Top of DATASET EXTRACT
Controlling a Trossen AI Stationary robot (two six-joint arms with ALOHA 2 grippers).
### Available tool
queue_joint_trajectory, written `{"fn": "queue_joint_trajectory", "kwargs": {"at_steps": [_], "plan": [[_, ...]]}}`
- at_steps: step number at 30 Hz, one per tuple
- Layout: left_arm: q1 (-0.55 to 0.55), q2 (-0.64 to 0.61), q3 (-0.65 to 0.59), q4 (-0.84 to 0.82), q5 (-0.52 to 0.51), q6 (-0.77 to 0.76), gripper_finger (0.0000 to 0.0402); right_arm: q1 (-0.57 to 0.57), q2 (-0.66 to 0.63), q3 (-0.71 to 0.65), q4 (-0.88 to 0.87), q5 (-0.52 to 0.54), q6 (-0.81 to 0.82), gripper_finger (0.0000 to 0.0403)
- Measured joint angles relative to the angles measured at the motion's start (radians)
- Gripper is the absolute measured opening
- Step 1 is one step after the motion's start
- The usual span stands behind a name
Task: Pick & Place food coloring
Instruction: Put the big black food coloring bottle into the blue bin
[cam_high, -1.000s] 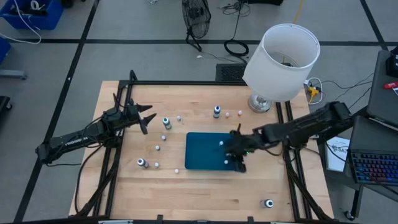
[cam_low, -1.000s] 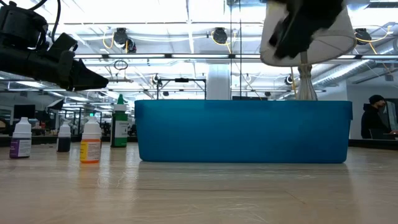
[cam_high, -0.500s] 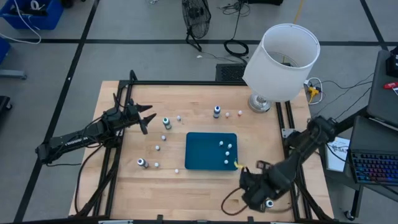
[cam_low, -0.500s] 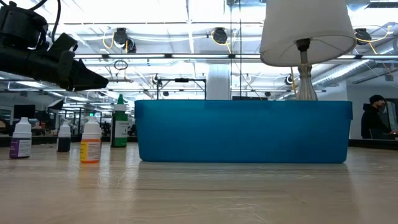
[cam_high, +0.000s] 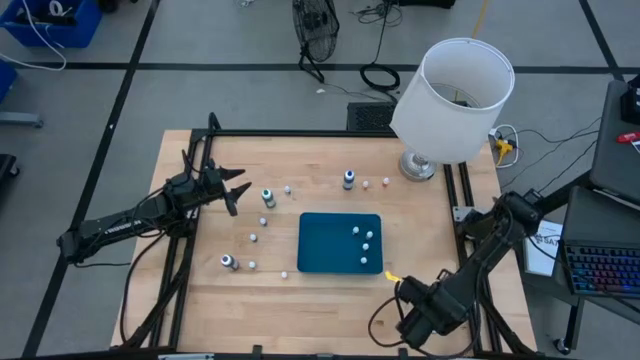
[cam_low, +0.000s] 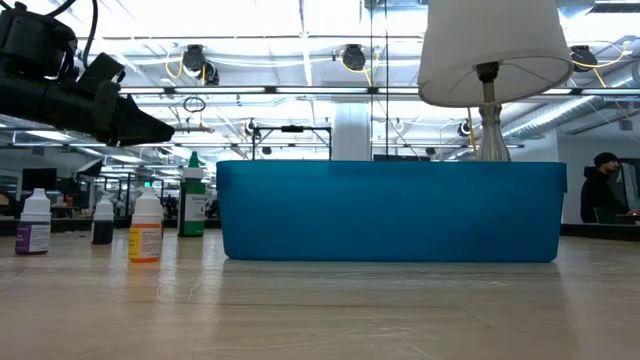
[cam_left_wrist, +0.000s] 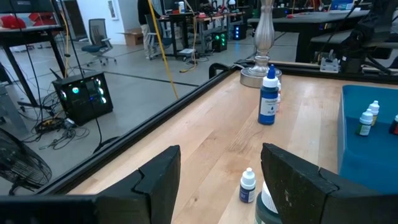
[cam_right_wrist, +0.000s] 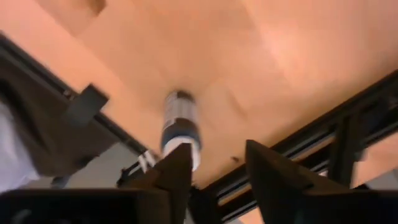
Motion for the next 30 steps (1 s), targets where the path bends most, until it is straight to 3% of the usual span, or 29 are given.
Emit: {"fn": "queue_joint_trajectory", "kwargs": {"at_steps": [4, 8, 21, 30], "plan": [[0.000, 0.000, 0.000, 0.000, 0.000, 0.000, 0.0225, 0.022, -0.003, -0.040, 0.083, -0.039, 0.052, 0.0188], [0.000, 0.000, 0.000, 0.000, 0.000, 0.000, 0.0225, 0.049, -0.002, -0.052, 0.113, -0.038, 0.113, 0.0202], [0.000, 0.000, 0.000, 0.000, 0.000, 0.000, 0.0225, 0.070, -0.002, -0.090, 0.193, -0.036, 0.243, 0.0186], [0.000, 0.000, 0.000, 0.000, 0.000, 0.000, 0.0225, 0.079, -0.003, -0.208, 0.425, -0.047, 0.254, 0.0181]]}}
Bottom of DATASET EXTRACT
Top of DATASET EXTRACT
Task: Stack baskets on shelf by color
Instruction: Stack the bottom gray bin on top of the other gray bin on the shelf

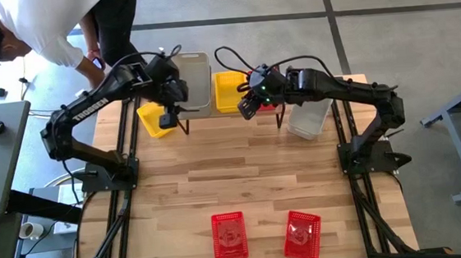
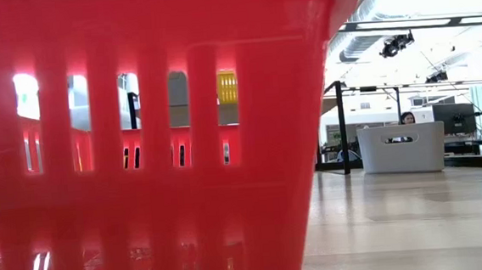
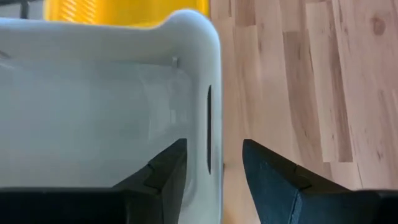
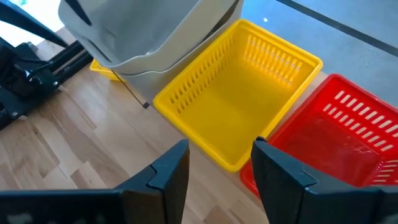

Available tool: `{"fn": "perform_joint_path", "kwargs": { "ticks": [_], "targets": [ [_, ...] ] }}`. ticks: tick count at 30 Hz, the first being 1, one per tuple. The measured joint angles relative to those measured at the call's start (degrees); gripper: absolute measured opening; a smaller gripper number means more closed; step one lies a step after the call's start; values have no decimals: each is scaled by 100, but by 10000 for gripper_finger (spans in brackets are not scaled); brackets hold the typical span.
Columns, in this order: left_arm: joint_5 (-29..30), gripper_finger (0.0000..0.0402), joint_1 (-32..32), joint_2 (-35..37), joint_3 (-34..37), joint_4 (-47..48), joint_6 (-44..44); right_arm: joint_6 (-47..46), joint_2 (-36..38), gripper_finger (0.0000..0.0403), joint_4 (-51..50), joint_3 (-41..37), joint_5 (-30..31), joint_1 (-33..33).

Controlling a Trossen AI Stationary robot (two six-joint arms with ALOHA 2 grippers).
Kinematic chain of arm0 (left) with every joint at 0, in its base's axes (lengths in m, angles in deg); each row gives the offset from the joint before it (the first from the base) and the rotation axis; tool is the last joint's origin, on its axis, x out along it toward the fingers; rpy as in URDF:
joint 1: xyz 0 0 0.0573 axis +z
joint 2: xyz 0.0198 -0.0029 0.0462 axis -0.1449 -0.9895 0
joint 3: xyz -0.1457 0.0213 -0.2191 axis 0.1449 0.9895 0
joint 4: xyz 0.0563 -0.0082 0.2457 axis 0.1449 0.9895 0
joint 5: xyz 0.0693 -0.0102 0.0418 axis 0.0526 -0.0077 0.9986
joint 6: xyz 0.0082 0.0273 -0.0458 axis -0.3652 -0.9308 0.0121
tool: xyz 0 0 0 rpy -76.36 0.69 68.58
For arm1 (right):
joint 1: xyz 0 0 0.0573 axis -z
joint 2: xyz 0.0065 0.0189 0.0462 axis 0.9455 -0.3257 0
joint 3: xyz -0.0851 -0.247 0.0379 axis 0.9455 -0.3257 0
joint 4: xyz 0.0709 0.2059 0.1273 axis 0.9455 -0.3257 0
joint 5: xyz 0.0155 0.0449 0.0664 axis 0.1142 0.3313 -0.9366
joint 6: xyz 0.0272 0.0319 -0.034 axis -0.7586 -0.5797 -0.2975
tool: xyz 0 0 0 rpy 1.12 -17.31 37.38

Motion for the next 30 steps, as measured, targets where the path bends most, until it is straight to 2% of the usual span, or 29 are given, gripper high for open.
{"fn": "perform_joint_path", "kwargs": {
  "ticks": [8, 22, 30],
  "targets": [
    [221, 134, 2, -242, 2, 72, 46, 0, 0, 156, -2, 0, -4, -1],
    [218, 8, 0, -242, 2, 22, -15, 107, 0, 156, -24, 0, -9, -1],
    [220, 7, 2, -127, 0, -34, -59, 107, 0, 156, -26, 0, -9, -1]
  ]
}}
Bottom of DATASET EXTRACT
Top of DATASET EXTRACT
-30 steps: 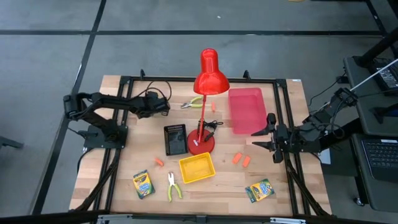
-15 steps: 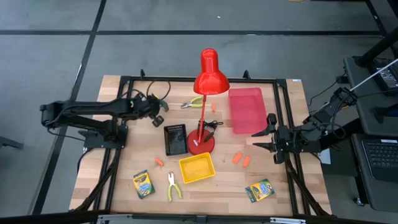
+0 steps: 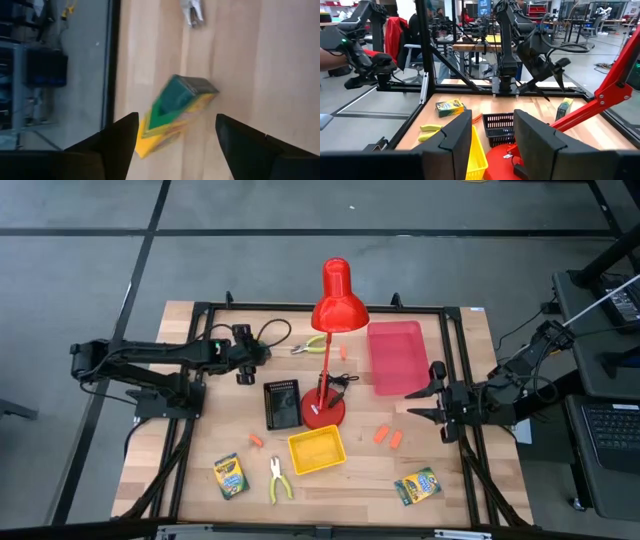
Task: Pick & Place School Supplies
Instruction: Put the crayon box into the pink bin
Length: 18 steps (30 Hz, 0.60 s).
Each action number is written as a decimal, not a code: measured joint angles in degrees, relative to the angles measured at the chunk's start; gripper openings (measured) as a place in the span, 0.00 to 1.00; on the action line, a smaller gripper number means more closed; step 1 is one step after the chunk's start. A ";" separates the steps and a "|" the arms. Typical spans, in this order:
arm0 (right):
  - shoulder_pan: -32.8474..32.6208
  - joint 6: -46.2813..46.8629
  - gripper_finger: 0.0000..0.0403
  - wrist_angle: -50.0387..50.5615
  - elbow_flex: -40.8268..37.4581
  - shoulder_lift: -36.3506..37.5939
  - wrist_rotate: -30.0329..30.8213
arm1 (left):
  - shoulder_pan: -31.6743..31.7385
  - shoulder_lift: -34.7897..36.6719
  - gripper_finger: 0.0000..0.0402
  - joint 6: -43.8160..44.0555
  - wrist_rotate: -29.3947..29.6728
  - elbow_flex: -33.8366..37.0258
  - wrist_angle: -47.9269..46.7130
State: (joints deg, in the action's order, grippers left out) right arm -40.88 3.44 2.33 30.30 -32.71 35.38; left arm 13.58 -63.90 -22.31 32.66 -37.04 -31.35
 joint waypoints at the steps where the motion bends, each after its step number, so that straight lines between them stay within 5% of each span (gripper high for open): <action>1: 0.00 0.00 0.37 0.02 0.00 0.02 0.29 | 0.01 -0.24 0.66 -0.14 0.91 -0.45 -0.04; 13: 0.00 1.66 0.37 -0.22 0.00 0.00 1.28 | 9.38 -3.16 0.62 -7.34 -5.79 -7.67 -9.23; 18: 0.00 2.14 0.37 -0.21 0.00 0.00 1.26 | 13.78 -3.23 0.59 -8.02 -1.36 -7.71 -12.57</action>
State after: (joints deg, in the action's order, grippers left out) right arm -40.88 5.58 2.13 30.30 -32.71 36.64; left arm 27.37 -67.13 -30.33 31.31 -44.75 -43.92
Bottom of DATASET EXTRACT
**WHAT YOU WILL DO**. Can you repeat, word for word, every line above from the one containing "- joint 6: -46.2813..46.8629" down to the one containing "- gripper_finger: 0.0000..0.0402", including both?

**RESPONSE FOR THIS EXERCISE**.
  - joint 6: -46.2813..46.8629
  - gripper_finger: 0.0000..0.0403
  - wrist_angle: -50.0387..50.5615
  - elbow_flex: -40.8268..37.4581
  - shoulder_lift: -36.3506..37.5939
  - wrist_rotate: -30.0329..30.8213
arm1 (left):
  - shoulder_pan: -31.6743..31.7385
  - shoulder_lift: -34.7897..36.6719
  - gripper_finger: 0.0000..0.0402

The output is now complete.